== LISTED ENTRIES ==
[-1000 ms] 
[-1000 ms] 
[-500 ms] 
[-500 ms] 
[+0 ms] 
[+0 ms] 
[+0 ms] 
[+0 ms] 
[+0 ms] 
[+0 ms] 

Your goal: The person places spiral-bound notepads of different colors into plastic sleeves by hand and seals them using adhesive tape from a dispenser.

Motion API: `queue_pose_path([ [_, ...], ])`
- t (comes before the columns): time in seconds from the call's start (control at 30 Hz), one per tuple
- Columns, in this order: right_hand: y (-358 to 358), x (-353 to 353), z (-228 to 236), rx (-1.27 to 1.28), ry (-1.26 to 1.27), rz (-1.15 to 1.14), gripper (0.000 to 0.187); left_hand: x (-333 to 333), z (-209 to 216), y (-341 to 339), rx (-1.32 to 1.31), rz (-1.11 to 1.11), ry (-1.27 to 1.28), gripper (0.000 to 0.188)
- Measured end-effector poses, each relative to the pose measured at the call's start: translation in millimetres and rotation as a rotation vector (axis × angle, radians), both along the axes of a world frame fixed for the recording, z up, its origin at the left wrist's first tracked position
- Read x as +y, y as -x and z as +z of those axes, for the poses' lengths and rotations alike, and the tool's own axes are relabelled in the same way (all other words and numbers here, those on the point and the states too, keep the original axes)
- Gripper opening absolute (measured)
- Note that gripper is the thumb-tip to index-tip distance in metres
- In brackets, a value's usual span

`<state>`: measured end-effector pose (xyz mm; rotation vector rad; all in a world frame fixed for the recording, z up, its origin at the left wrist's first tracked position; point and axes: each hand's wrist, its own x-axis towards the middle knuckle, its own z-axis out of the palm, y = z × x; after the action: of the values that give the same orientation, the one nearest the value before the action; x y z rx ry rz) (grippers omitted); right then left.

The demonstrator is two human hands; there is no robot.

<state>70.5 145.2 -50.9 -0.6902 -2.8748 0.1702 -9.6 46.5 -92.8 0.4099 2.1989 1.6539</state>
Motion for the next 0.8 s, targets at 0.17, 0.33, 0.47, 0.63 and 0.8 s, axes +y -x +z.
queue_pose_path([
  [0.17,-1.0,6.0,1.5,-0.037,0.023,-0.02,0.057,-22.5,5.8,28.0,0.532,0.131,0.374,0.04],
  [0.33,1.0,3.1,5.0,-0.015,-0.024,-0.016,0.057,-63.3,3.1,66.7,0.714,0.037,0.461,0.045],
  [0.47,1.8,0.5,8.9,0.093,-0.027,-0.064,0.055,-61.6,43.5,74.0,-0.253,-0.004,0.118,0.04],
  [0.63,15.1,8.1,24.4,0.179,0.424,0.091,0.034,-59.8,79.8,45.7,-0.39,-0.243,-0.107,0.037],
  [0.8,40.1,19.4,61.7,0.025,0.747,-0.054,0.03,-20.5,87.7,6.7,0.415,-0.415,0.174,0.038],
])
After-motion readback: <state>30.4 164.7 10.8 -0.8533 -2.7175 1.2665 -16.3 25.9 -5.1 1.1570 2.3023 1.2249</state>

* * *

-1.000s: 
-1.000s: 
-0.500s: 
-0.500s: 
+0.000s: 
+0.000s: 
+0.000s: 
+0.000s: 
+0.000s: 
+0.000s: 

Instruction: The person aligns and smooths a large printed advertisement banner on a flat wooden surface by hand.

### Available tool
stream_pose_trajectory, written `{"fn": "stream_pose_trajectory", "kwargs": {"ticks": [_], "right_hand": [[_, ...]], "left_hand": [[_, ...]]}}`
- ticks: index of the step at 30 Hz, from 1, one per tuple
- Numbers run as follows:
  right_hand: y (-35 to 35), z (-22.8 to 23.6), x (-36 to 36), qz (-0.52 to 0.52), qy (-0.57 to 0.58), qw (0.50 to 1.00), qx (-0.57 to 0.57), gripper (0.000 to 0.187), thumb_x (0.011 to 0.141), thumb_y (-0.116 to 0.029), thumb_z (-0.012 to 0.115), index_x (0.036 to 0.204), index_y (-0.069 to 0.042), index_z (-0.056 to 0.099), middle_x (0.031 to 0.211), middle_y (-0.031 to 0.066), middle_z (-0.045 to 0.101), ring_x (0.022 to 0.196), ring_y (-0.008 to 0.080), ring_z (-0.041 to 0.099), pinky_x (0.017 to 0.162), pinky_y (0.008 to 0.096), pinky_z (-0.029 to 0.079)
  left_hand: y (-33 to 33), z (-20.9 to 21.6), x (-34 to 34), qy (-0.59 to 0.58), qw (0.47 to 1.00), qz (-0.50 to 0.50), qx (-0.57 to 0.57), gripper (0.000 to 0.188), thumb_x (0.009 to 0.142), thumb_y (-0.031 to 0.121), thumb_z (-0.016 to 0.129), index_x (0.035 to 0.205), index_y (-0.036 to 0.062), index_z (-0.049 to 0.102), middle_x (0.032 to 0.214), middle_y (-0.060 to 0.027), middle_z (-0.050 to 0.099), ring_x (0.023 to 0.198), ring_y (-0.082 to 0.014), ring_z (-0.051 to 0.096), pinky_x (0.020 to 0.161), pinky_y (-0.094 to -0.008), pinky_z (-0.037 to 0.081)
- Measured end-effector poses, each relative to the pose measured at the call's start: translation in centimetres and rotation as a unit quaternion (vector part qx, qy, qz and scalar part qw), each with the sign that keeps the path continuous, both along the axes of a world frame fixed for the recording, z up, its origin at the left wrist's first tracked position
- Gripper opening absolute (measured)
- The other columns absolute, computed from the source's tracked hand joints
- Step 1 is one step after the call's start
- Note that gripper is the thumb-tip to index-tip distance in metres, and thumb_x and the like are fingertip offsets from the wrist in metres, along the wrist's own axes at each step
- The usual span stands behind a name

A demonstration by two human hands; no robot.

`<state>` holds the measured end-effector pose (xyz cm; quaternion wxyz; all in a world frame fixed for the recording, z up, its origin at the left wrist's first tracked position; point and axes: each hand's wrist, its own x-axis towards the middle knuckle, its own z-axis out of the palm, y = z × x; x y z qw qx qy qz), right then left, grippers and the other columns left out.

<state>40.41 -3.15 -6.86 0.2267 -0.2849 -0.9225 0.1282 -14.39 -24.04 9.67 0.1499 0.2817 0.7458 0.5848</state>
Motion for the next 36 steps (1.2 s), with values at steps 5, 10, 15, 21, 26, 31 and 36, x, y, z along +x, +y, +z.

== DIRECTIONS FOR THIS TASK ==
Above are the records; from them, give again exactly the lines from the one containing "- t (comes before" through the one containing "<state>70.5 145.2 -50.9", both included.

== SOLUTION TO THIS TASK ==
- t (comes before the columns): time in seconds from the call's start (control at 30 Hz), one per tuple
- Columns, in this order: right_hand: y (-358 to 358), x (-353 to 353), z (-228 to 236), rx (-1.27 to 1.28), ry (-1.26 to 1.27), rz (-1.15 to 1.14), gripper (0.000 to 0.187); left_hand: x (-333 to 333), z (-209 to 216), y (-341 to 339), rx (-1.32 to 1.31), rz (-1.11 to 1.11), ry (-1.27 to 1.28), gripper (0.000 to 0.188)
- Measured end-effector poses, each relative to the pose measured at the call's start: translation in millimetres and rotation as a rotation vector (axis × angle, radians), both along the axes of a world frame fixed for the recording, z up, its origin at the left wrist's first tracked position
- Read x as +y, y as -x and z as +z of those axes, for the poses' lengths and rotations alike, and the tool's own axes are relabelled in the same way (all other words and numbers here, those on the point and the states too, keep the original axes)
- Gripper opening absolute (measured)
- Note that gripper is the thumb-tip to index-tip distance in metres
- In brackets, a value's usual span

`<state>`: measured end-effector pose (xyz mm; rotation vector rad; all in a world frame fixed for the recording, z up, its origin at the left wrist's first tracked position; point and axes: each hand's wrist, its own x-axis towards the middle knuckle, its own z-axis out of the palm, y = z × x; after the action: of the values that give the same orientation, the one nearest the value before the action; x y z rx ry rz) (grippers omitted); right then left.

The demonstrator is two human hands; there is no robot.

<state>70.5 145.2 -50.9 -0.6902 -2.8748 0.1702 -9.6 46.5 -92.8 0.4099 2.1989 1.6539</state>

The answer has been written out completely.